* **What needs to be done**: Whenever a line of the entries below holds the string "black", copy that line and return it.

* **Material provided**:
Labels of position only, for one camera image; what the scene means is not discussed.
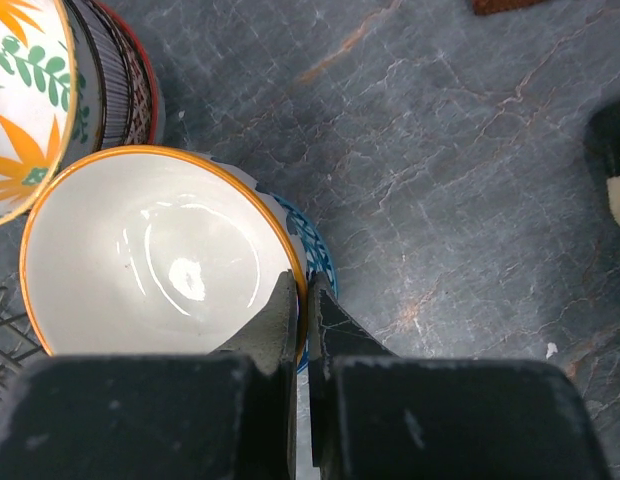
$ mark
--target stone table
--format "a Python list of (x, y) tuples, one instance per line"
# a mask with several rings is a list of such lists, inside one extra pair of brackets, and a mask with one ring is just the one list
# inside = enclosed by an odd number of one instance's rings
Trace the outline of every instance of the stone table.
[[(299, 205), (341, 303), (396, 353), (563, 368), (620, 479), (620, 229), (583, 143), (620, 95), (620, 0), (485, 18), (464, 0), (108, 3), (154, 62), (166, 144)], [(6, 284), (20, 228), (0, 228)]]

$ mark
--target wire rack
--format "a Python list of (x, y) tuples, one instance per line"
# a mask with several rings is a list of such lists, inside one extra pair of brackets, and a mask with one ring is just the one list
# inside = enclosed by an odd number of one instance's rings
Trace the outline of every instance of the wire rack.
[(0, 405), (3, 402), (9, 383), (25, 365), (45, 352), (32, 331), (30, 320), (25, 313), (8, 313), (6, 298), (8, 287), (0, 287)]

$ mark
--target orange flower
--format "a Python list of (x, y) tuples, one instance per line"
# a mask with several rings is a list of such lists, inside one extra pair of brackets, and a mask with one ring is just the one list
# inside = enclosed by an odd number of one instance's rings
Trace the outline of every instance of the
* * *
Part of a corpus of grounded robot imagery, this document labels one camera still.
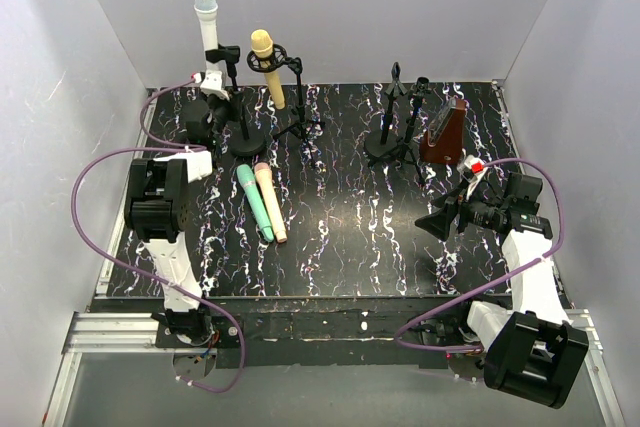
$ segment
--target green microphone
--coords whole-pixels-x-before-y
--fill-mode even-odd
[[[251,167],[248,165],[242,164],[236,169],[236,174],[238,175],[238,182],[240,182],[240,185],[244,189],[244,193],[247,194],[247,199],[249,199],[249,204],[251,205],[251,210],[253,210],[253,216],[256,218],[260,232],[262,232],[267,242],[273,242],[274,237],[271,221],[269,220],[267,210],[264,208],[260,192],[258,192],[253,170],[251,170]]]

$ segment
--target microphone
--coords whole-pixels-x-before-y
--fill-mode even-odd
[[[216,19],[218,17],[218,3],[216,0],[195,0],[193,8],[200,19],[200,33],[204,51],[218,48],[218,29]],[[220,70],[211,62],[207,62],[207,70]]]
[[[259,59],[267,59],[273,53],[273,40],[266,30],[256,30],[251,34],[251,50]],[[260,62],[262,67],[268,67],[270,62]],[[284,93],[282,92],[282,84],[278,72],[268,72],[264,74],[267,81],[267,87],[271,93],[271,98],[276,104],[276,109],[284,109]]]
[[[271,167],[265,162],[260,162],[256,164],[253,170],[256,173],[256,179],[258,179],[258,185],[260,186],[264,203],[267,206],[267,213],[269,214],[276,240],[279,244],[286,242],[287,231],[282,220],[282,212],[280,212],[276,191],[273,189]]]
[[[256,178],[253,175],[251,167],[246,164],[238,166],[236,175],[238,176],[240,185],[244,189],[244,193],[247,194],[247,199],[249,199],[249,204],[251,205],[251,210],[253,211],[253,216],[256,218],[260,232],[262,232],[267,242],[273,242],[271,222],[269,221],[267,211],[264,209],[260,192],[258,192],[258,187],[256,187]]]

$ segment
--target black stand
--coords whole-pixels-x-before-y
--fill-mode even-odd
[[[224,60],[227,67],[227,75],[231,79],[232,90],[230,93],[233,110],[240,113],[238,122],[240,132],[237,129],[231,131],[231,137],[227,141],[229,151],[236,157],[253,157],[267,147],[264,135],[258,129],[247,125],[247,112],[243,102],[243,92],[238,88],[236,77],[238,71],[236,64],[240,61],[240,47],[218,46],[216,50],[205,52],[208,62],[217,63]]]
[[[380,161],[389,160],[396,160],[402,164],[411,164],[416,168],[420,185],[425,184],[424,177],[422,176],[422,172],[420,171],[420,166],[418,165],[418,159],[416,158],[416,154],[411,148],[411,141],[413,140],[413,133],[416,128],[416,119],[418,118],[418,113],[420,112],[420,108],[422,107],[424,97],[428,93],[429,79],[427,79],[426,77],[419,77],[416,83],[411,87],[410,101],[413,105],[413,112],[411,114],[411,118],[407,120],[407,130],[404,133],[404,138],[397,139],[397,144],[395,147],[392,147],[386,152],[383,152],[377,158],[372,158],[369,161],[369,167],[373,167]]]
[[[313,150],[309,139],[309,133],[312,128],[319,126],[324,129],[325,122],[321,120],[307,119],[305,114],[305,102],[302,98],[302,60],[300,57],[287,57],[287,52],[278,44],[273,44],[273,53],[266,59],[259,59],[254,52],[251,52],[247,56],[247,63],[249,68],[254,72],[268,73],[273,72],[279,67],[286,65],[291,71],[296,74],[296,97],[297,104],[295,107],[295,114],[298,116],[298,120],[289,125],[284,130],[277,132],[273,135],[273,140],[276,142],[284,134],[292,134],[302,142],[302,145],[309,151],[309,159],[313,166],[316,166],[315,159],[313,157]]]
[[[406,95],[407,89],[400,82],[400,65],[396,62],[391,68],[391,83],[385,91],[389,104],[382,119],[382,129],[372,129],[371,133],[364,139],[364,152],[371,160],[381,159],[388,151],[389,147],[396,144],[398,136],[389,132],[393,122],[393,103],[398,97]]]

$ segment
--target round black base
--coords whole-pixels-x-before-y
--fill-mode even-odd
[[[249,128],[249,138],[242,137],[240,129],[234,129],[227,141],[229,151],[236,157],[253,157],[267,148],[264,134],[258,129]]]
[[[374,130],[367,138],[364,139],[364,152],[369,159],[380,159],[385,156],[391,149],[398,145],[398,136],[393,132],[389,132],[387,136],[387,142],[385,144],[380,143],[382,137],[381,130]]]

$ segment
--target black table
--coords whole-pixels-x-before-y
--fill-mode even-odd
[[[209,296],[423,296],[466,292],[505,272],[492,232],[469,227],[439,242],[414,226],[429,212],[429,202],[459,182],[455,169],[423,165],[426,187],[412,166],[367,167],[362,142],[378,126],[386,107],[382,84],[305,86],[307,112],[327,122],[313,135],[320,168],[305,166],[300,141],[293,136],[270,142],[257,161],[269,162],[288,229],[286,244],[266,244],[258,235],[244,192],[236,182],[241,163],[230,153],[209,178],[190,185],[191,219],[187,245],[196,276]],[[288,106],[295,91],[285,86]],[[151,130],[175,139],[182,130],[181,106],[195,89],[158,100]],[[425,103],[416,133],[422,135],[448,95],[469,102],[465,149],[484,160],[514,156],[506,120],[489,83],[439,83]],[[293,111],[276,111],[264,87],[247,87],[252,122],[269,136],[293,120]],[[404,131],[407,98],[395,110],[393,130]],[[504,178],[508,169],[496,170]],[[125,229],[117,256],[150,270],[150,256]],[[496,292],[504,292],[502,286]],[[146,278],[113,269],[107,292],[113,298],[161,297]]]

* **Solution to the exercise**:
--target black stand
--target round black base
--target black table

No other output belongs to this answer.